I just looked diagonally at your code but two things seemed unusual to me:

  1. Do you always need to rebuild those arrays like R_M_vec inside the differential equation step fun_na!? You are doing that for every time the integrator takes a step. If it’s possible to do it once outside before you integrate the ODE it will be significantly faster.
  2. The print statements inside the quadratic loop in the model might be non-negligibly slowing it.

Try profiling it using ProfileView.jl:
https://www.youtube.com/watch?v=pvduxLowpPY

EDIT: These lines from fun_na! seem like an example of matrix operations that you’re repeating every timestep without needing to

 mat = exp.(-alp*d_1)
 mat[diagind(mat)] .= 0
 eta1 = 1.0./(1.0 .+ exp.(-p[4].*eta.+p[5]))

Hi, thanks for the answer.

The algorithm to solve the differential equation is adaptive so I need to each time call R_M_vec. And the print I wrote it after to see what was going on but it was just a check I do know that slow things a lot.

Regards,
Marta

Have you tried moving those three lines with operations that do not depend on u and t outside the integrator? I suspect those might speed things up.

Do you mean this line:

R_M_vec = [interpolated_functionsi for i in 1:N]

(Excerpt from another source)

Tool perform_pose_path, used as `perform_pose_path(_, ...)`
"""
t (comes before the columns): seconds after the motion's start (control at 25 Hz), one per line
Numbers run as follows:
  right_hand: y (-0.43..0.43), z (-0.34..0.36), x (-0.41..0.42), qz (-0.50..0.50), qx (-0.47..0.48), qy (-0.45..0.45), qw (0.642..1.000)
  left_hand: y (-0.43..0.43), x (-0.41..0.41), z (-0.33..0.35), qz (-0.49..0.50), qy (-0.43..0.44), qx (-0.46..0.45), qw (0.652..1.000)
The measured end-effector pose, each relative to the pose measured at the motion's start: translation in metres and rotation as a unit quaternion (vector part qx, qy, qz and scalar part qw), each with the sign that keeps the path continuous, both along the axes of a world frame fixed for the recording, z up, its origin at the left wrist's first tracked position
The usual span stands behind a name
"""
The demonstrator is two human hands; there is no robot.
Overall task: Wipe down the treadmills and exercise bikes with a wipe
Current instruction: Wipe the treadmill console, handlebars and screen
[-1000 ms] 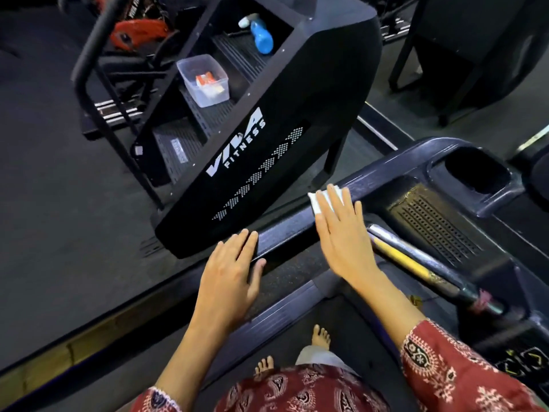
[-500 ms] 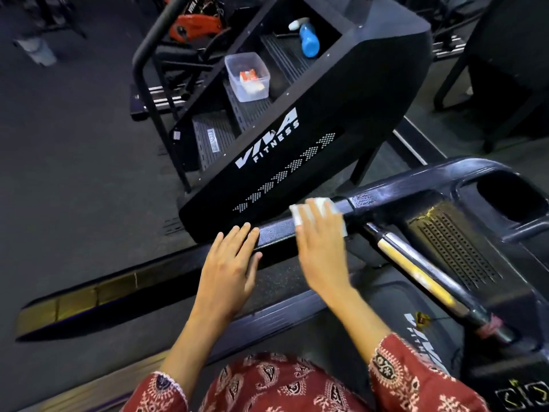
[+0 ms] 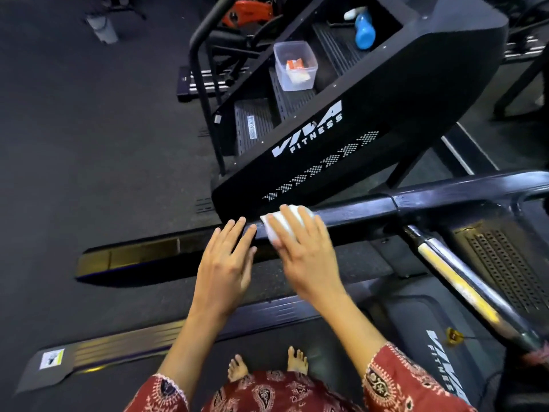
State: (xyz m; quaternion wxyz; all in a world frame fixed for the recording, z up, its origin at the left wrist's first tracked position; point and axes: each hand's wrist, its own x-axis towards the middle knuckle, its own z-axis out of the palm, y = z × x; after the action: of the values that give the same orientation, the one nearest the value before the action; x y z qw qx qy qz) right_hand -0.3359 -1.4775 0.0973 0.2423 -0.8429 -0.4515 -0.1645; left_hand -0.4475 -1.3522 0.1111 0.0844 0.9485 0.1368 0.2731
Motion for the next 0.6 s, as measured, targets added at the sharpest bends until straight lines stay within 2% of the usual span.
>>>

Because it cannot be moved from there as far as I know. Because the integrator will need the value of R_M_vec at each time step, and the time steps are decided inside the integration.

No, not that one, I understood your remark about using the adaptive scheme and it depends on t (although could you try a fixed step scheme just to test the speed).
I meant these three:

They do not depend on u and t and for the last line, the parameters will only change every time you resample them for the next parameter inference step.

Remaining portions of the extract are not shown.